Altrettanto rilevante è, però, sottolineare come il ruolo dei padri possa permettere il raggiungimento di questo obiettivo. Infatti un maggior coinvolgimento dei papà nella gestione della sfera familiare permette di alleggerire il peso di cura che grava, da sempre, sulle spalle delle donne.

Come fare? Un primo passo è quello di rivedere la struttura del congedo di paternità obbligatorio che al momento è ben al di sotto della media europea, pari a 2,2 settimane.

Nel 2022 è stato approvato il Family Act che, entro maggio 2024, dovrebbe portare a un incremento dei giorni di congedo riconosciuti ai neo papà.

Eppure per fare questo servono soldi e fondi che attualmente non sono presenti.

Secondo la deputata del Pd Lia Quartapelle, presentatrice di un Ddl per il congedo paritario, per assicurare ai padri un congedo retribuito al 100% dalla durata di tre mesi sarebbero necessari circa 1,5/2 miliardi di euro. Quello che serve dunque è, come afferma la stessa deputata, una legge, ma soprattutto i soldi.

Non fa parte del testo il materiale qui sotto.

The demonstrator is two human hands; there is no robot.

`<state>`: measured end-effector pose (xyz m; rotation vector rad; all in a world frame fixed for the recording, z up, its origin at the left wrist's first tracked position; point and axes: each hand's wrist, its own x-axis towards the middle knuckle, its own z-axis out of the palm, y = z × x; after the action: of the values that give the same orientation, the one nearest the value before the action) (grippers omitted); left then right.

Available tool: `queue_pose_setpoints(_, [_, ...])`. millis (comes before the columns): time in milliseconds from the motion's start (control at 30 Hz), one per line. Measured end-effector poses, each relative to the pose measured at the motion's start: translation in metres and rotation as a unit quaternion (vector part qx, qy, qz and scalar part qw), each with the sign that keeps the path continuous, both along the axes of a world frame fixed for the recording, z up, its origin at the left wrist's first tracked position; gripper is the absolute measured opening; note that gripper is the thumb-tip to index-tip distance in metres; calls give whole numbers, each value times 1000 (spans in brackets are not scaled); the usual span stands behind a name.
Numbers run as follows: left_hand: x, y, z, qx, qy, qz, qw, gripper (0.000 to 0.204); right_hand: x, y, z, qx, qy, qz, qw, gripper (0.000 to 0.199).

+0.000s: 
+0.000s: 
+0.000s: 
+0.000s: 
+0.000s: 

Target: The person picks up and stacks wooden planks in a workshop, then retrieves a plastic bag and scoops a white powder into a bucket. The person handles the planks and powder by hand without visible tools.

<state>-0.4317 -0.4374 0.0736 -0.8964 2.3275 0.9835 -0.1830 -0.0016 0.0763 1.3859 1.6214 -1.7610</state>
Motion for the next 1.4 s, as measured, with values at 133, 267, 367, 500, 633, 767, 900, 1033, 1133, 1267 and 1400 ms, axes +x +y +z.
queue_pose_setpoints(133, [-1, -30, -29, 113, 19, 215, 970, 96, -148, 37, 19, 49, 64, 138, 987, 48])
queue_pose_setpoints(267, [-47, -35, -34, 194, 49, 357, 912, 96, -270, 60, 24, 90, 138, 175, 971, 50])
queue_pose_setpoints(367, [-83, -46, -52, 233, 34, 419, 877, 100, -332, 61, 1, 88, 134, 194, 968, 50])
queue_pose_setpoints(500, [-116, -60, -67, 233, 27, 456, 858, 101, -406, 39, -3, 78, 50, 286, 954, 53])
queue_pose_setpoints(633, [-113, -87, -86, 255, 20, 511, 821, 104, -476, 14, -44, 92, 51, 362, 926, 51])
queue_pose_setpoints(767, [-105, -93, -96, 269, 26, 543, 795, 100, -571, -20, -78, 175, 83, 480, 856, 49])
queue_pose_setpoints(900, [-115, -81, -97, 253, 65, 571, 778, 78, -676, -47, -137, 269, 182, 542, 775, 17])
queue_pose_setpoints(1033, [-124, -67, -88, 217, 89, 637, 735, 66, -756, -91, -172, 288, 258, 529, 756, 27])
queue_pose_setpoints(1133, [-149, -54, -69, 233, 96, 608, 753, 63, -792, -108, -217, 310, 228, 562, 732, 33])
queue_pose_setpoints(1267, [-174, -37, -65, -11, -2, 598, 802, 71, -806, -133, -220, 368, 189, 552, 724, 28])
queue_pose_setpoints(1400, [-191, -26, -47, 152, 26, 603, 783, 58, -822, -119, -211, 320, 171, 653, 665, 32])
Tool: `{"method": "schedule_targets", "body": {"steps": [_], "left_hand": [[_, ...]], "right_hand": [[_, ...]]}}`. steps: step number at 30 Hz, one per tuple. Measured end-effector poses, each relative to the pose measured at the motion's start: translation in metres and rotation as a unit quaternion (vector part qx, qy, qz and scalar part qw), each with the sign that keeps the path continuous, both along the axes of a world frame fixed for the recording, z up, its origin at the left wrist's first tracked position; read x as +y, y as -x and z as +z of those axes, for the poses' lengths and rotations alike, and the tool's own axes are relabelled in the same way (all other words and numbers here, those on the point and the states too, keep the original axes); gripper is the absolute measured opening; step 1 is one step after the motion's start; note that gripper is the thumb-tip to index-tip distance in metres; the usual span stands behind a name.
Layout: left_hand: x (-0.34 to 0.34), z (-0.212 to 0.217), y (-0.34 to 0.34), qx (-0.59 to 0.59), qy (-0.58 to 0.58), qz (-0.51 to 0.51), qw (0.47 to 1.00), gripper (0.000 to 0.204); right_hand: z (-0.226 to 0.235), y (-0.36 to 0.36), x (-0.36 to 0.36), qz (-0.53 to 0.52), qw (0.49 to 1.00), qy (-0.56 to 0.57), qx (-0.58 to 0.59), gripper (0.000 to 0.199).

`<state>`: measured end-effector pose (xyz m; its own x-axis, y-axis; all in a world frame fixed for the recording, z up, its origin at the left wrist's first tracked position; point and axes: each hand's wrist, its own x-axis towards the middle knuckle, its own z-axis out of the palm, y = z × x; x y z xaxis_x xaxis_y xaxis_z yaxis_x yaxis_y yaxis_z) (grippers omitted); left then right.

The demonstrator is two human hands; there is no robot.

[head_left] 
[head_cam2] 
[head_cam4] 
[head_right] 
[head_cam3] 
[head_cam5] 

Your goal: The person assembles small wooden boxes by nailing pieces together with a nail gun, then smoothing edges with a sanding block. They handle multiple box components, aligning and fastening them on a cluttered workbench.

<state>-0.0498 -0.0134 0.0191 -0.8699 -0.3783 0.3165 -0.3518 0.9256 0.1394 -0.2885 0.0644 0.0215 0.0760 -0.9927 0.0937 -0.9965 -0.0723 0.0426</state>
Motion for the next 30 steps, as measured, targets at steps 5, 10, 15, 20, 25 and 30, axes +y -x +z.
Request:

Dal punto di vista salariale, invece, essere padri sembrerebbe giovare ai redditi delle famiglie.

Nel 2023 il reddito medio mensile di lavoratori padri con una laurea era di 1.936 euro, la stessa categoria di lavoratori senza figli, invece, percepiva il 4,7% in meno. Una situazione ben diversa da quella delle madri lavoratrici che, al contrario, si ritrovano spesso costrette a dimettersi o a ridurre il proprio orario di lavoro per adempiere alle attività di cura e, conseguentemente, a subire una riduzione del proprio stipendio.

Queste realtà apparentemente opposte sono, spesso, due facce della stessa medaglia: numerosi studi evidenziano come l’incremento reddituale dei padri sia legato a un aumento degli straordinari o delle trasferte sul territorio.

Questo sembrerebbe essere particolarmente vero nelle famiglie in cui la donna, in seguito alla maternità, riduce il proprio lavoro generando quindi uno spostamento dei flussi professionali, e di conseguenza reddituali, dalla madre verso il padre.

Una tendenza che va ben oltre i confini italiani, a esempio secondo l’indagine Who gets the daddy bonus? negli Stati Uniti il salario dei padri aumenta in relazione al proprio stato civile passando dal 6% all’11% nelle coppie legate da matrimonio.

Che essere padri significhi ricoprire un ruolo fondamentale nella vita dei propri figli lo dice anche la scienza, che evidenzia diversi benefici per tutta la famiglia. I padri grazie al rapporto con il proprio figlio riescono a incrementare il senso di accudimento, di cura ed empatia oltre a ottenere una migliore comunicazione con il proprio partner.

Al tempo stesso, i figli che godono di una presenza stabile dei propri genitori (anche se divorziati e non conviventi) registrano minori livelli di stress, una migliore gestione dell’ansia e minori probabilità di adottare durante l’adolescenza comportamenti dannosi come abusi di droghe e alcol o di avvicinarsi ad attività delinquenziali.

Cosa ci dice tutto questo? Che essere padri, e più in generale genitori, non è un qualcosa di innato, ma piuttosto un rapporto che si costruisce con i propri figli con costanza, tempo e attenzioni. I papà ricoprono un ruolo vitale per la crescita del bambino, ma anche per il nostro sistema sociale ed economico. Indispensabile è, dunque, imparare a dargli il giusto rilievo da un punto di vista sia legislativo che culturale.